Reason / purpose for cross-reference:
read-across: supporting information
Qualifier:
equivalent or similar to guideline
Guideline:
OECD Guideline 475 (Mammalian Bone Marrow Chromosome Aberration Test)
GLP compliance:
not specified
Type of assay:
chromosome aberration assay
Species:
rat
Strain:
not specified
Sex:
not specified
Route of administration:
intraperitoneal
Vehicle:
DMSO
Remarks:
Doses / Concentrations:
0, 0.087, 0.289, 0.868 mL/kg DMSO
Basis:
nominal conc.
Control animals:
yes, concurrent vehicle
Sex:
not specified
Genotoxicity:
negative
Toxicity:
no effects
Vehicle controls validity:
valid
Negative controls validity:
not applicable
Positive controls validity:
not applicable
Conclusions:
Interpretation of results: negative
Stoddard Solvent did not induce significant chromosomal abnormalities.
Executive summary:

Stoddard Solvent did not induce significant chromosomal abnormalities.

Endpoint conclusion
Endpoint conclusion:
no adverse effect observed (negative)

Additional information

There is no in vitro or in vivo genetic toxicity data available for Hydrocarbons, C10-C13, n-alkanes, isoalkanes, cyclics, aromatics (2-25%). However, in vitro and in vivo genetic toxicity data is available for structural analogues, Hydrocarbons, C11-C14, n-alkanes, isoalkanes, cyclics, aromatics (2-25%) and Stoddard Solvent. This data is read across to based on analogue read across and a discussion and report on the read across strategy is provided as an attachment in IUCLID Section 13.

In Vitro

In vitro gene mutation study in bacteria

Hydrocarbons, C11-C14, n-alkanes, isoalkanes, cyclics, aromatics (2-25%)
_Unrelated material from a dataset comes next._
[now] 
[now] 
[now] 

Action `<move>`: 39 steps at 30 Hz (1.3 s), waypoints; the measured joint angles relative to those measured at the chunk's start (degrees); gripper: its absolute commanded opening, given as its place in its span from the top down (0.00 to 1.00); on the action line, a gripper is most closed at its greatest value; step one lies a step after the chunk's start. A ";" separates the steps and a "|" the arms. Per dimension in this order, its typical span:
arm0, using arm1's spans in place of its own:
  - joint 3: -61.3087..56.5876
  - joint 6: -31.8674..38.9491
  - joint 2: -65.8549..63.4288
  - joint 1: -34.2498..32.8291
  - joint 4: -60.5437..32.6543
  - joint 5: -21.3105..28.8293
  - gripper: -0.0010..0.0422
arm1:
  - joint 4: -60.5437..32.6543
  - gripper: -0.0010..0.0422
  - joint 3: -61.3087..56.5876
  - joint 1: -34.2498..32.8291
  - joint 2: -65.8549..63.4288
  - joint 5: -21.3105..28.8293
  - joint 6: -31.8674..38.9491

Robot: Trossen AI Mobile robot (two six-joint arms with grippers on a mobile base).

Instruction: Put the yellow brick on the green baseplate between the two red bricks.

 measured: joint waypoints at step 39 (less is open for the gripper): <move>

An Ames Salmonella typhimurium assay was performed to assess the mutagenicity of hydrocarbons, C11-C14, n-alkanes, isoalkanes, cyclics, aromatics (2-25%) (DHC, 1984a). Duplicate testing was performed on the strains TA 1535, TA 1537, TA 1538, TA 98, and TA 100, both in the presence and absence of metabolic activation. Test concentrations were between 8-5000 ug/plate. Positive controls substances were benzo(a)pyrene, 2 -nitrofluorene, 2 -aminoanthracene, 9 -aminoacridine, and N-methyl-N'-nitro-N-nitrosoguanadine. Positive control cultures had significantly increased number of revertant colonies. Test substance cultures exhibited no increase in the number of revertant colonies as compared to negative controls in cultures either with or without metabolic activation. The test substance was not mutagenic.

Stoddard Solvent

Stoddard solvent did not significantly increase the numbers of revertants in the Ames Salmonella assay (Conaway et al., 1982a).

 

In Vitro Chromosome Aberration in Mammalian Cells

Hydrocarbons, C11-C14, n-alkanes, isoalkanes, cyclics, aromatics (2-25%)
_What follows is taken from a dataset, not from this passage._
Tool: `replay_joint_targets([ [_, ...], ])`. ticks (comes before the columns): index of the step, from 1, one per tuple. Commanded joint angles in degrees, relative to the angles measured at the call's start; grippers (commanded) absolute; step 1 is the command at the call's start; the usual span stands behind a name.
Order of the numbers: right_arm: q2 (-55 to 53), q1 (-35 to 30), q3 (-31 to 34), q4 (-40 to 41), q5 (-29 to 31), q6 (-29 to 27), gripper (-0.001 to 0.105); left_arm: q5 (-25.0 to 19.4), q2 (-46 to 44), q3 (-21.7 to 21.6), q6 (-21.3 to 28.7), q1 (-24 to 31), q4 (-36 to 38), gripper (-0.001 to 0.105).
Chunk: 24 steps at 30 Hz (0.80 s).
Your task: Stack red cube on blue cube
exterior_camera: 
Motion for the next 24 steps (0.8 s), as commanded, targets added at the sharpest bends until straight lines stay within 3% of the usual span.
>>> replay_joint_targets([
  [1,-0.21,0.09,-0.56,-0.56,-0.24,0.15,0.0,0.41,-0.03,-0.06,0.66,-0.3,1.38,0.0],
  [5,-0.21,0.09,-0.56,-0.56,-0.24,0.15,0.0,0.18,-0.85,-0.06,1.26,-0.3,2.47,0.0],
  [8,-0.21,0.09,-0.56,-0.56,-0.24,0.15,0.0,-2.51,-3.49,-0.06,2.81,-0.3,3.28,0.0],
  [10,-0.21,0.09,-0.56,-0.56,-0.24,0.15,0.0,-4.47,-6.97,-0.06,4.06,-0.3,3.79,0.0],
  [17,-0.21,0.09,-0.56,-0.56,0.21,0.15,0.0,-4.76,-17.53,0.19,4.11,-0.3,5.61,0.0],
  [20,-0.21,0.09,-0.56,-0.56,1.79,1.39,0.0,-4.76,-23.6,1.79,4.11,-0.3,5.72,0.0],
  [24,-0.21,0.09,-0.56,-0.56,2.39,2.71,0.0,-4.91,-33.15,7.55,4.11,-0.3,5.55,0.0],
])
An in vitro cytogenic assay was performed on human peripheral lymphocytes to evaluate the clastogenicity of hydrocarbons, C11-C14, n-alkanes, isoalkanes, cyclics, aromatics (2-25%) (DHC, 1984a). The cells were exposed to 1.2, 6.0, or 30.0 µg/ml of the test substance for 24 hrs, both with and without metabolic activation. Cyclophosphamide was used as a positive control. 100 metaphases were examined from each culture for chromosomal aberrations, and the mitotic index calculated. Since there was little difference in results for cultures with and without metabolic activation, the data were pooled for the statistical analysis. The positive control substance induced significant increases in chromosomal aberrations. The test substance did not increase the number of aberrations in human peripheral lymphocytes as compared to negative controls. The test substance was not clastogenic either in the presence or absence of S-9.

 

In vitro Gene Mutation study in Mammalian Cells

Stoddard Solvent

Stoddard solvent was judged not mutagenic in the L5178Y mouse lymphoma assay (Conaway et al., 1982b).

 

In Vivo

Stoddard Solvent

Stoddard Solvent did not induce significant chromosomal abnormalities (Conaway et al., 1982c).

Justification for classification or non-classification

The negative results in in vitro and in vivo genotoxicity assays from structural analogues do not warrant the classification of Hydrocarbons, C10-C13, n-alkanes, isoalkanes, cyclics, aromatics (2-25%) as genotoxic under the new Regulation (EC) 1272/2008 on classification, labeling and packaging of substances and mixtures (CLP).